▶ WORK TO BE COMPLETED
Bring together copies of the lines in the data below that contain the word "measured".

▶ AVAILABLE DATA
• • • • • • •
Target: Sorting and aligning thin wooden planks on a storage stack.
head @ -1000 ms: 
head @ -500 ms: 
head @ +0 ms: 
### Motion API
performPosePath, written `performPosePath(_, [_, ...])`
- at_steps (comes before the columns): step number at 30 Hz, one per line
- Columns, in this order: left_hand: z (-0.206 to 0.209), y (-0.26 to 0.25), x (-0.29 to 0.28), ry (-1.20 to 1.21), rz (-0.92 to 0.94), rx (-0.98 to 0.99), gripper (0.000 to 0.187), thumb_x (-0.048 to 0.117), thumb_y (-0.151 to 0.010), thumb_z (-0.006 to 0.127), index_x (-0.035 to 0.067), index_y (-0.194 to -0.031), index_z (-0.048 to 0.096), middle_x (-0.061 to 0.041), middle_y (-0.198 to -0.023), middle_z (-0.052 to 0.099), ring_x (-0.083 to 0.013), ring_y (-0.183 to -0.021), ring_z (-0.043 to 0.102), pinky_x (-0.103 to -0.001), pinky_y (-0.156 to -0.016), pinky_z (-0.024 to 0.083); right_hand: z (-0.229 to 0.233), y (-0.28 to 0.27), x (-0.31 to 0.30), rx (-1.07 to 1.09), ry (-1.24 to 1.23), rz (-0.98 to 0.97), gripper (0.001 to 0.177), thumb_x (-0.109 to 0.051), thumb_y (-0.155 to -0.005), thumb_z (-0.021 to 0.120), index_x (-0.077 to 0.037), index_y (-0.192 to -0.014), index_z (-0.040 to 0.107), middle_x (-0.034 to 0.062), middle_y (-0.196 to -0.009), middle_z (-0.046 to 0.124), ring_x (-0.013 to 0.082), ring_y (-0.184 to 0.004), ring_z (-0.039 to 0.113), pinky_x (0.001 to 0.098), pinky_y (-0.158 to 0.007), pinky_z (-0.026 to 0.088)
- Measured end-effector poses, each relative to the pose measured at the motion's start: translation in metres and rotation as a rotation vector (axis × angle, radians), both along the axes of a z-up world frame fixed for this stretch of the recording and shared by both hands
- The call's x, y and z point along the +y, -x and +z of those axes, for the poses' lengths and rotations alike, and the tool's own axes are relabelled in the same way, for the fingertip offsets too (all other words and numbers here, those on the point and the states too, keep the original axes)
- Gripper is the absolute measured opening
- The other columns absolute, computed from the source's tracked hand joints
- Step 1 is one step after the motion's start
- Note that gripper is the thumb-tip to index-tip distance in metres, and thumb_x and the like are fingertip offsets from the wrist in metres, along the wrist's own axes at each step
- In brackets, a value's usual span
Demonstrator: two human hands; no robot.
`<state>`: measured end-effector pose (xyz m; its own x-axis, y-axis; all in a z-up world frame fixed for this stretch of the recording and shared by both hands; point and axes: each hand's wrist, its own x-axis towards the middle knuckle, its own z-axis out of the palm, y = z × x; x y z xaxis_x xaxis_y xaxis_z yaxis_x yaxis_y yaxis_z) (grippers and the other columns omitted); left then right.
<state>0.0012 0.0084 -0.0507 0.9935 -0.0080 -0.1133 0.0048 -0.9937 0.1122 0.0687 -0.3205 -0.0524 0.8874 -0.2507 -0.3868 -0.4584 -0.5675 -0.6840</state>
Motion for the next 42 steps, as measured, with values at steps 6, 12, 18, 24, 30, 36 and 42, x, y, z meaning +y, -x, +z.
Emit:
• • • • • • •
▶ WRITTEN SOLUTION
- Measured end-effector poses, each relative to the pose measured at the motion's start: translation in metres and rotation as a rotation vector (axis × angle, radians), both along the axes of a z-up world frame fixed for this stretch of the recording and shared by both hands
- Gripper is the absolute measured opening
`<state>`: measured end-effector pose (xyz m; its own x-axis, y-axis; all in a z-up world frame fixed for this stretch of the recording and shared by both hands; point and axes: each hand's wrist, its own x-axis towards the middle knuckle, its own z-axis out of the palm, y = z × x; x y z xaxis_x xaxis_y xaxis_z yaxis_x yaxis_y yaxis_z) (grippers and the other columns omitted); left then right.
Motion for the next 42 steps, as measured, with values at steps 6, 12, 18, 24, 30, 36 and 42, x, y, z meaning +y, -x, +z.

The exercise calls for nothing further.